A exoneração do diretor de Hidrologia da Agência Nacional de Águas (ANA), Paulo Rodrigues Vieira, foi publicada no "Diário Oficial da União" desta sexta-feira (7). Vieira pediu demissão do cargo nesta quinta-feira (6).
Segundo o advogado Pierpaolo Bottini, Vieira entregou o pedido no gabinete da presidente Dilma Rousseff. Ele disse que a saída ocorre por "motivos pessoais".
Vieira foi preso pela Polícia Federal durante a Operação Porto Seguro, que investiga um suposto esquema de fraude de pareceres técnicos de órgãos públicos com a finalidade de beneficiar empresas privadas. Uma semana depois, ele obteve a liberdade na Justiça. O diretor foi afastado do cargo depois que a presidente Dilma Rousseff determinou a exoneração ou o afastamento dos servidores envolvidos.
A operação Porto Seguro resultou em pelo menos 18 pessoas indiciadas pela PF (a maioria, servidores públicos), das quais seis presas.
Nesta quinta, o diretor-geral da ANA) Vicente Andreu Guillo, afirmou, em audiência no Senado, que Vieira chegou a cogitar assumir o cargo de ministro do Meio Ambiente.
"Era uma pessoa ambiciosa, mas do tipo de pessoa que queria alçar outros vôos.

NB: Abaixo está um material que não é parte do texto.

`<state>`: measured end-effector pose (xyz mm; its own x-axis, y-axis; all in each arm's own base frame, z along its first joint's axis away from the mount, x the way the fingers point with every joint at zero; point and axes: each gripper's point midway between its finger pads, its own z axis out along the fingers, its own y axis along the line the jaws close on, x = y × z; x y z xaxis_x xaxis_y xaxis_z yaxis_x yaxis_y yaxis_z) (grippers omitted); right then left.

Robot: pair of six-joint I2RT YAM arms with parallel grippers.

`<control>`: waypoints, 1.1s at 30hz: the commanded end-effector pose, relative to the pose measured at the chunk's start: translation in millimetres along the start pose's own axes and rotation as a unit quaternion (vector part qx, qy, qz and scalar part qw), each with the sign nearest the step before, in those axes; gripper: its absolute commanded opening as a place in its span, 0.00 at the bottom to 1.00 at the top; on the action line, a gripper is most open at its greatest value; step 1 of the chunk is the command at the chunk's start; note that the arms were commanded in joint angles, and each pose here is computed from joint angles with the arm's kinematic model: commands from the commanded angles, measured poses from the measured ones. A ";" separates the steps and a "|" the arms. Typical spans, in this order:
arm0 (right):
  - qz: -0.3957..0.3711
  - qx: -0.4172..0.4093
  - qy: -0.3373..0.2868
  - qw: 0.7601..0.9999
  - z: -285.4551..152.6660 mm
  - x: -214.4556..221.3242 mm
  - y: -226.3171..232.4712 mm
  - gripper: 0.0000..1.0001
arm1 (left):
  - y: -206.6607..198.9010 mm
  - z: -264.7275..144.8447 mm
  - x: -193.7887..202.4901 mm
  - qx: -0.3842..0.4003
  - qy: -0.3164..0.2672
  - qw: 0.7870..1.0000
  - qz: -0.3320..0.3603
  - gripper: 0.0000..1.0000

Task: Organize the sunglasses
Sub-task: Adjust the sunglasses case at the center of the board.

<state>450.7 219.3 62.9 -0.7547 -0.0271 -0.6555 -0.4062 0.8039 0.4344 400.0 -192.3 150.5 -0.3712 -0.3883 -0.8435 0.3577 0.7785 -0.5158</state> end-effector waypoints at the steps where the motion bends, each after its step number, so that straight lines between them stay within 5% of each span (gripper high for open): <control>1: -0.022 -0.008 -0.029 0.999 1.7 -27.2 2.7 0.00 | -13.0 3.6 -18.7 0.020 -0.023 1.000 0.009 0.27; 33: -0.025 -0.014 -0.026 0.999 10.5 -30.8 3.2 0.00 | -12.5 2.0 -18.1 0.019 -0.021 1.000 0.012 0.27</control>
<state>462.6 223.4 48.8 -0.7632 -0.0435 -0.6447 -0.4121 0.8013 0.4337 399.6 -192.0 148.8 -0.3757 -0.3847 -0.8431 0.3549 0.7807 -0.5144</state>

Falava muito em ser candidato, tinha pretenções eleitorais, chegava a mencionar que estava sendo cotado para ser ministro, esse tipo de arroubos que a gente tinha que lidar. Ele chegava a cogitar que iria ser ministro do Meio Ambiente", disse o diretor-geral da ANA.
Paulo Vieira é apontado pela PF como "chefe" do grupo que supostamente cooptava servidores públicos para fraudar pareceres técnicos e beneficiar empresários.

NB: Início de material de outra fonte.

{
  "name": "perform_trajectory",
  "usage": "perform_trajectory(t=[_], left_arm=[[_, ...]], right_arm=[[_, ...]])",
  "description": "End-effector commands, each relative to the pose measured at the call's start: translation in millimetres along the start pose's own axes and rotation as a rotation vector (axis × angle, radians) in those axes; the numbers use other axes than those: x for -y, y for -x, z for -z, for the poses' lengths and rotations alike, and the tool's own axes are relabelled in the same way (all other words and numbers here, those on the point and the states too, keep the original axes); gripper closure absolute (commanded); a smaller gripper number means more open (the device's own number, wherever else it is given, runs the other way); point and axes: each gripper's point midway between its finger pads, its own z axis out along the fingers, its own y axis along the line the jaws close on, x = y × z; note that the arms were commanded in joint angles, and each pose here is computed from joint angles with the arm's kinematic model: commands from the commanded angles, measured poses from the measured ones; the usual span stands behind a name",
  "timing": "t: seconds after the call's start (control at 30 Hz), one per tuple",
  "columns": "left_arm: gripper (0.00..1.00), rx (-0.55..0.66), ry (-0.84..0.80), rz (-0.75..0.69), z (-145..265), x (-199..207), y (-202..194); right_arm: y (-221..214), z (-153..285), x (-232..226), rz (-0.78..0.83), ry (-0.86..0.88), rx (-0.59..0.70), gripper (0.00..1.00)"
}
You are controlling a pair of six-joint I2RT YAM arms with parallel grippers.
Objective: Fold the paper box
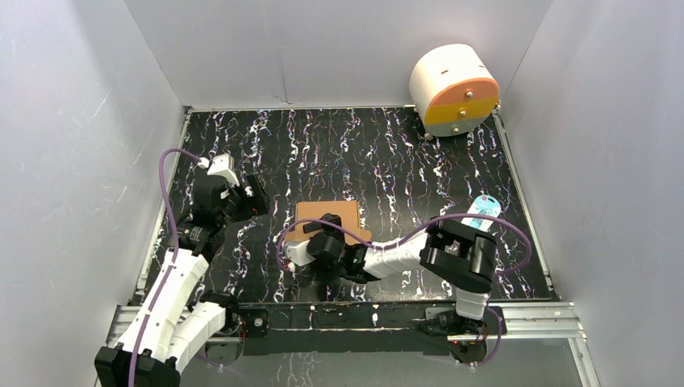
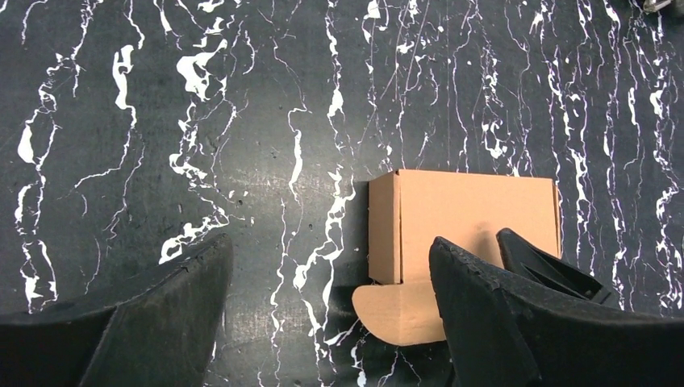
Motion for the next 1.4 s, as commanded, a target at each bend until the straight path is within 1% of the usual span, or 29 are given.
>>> perform_trajectory(t=[0.0,0.17,0.2,0.43,0.53,0.7,0.73,0.9,1.1,1.23,1.37], left_arm=[[0.13,0.000,-0.066,-0.001,2,7,0],[0.14,-0.011,-0.080,0.005,0,8,-2],[0.14,-0.013,-0.082,0.005,0,8,-2],[0.14,-0.004,-0.097,0.006,1,10,0],[0.14,0.017,-0.097,0.002,4,11,6],[0.14,0.035,-0.116,0.006,7,16,13],[0.14,0.035,-0.125,0.011,8,18,14],[0.14,0.059,-0.155,0.015,19,26,24],[0.14,0.098,-0.130,-0.016,31,25,40],[0.14,0.107,-0.107,-0.031,31,21,43],[0.14,0.092,-0.133,0.021,29,23,32]], right_arm=[[2,-6,12,0.027,-0.079,-0.017,0.16],[7,-4,15,0.023,-0.065,-0.003,0.43],[8,-3,17,0.020,-0.066,0.004,0.47],[17,9,39,0.002,-0.071,0.033,0.70],[22,18,52,-0.029,-0.054,0.049,0.77],[28,29,65,-0.082,0.011,0.081,0.82],[28,31,66,-0.090,0.022,0.084,0.84],[29,42,70,-0.144,0.163,0.086,0.89],[29,60,83,-0.210,0.327,0.073,0.89],[24,61,90,-0.249,0.371,0.074,0.89],[22,54,70,-0.260,0.419,0.063,0.85]])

Segundo o diretor-geral da ANA, não havia suspeitas sobre Vieira. "Nenhuma desconfiança de que ele era uma pessoa delituosa", disse.
Indicação
O nome de Vieira para o cargo na ANA foi apresentado ao Senado pela primeira vez em 2009, ainda no governo do ex-presidente Luiz Inácio Lula da Silva. Na época, a indicação foi rejeitada pelo Senado. Havia questionamentos sobre a capacidade técnica de Vieira para o cargo. Em 2010, o nome de Paulo Vieira foi novamente enviado para o Senado, e a indicação foi aprovada.
O requerimento pedindo que a rejeição fosse anulada foi apresentado à Mesa da Casa pelo senador Magno Malta (PR-ES). Em abril de 2010, o então líder do governo no Senado, Romero Jucá (PMDB-RR), pediu a "revotação da indicação".
A votação foi levada para plenário pelo presidente do Senado, José Sarney (PMDB-AP), no dia 14 de abril de 2010, quando o nome de Vieira foi aprovado.
Paulo Vieira foi denunciado por Cyonil da Cunha Borges, que, até 2011, era auditor do Tribunal de Contas da União. No começo do ano passado, o ex-auditor do Tribunal de Contas procurou a Polícia Federal e devolveu R$ 100 mil, supostamente recebidos a título de propina. Segundo Borges, ele teria recebido o valor de Paulo Vieira.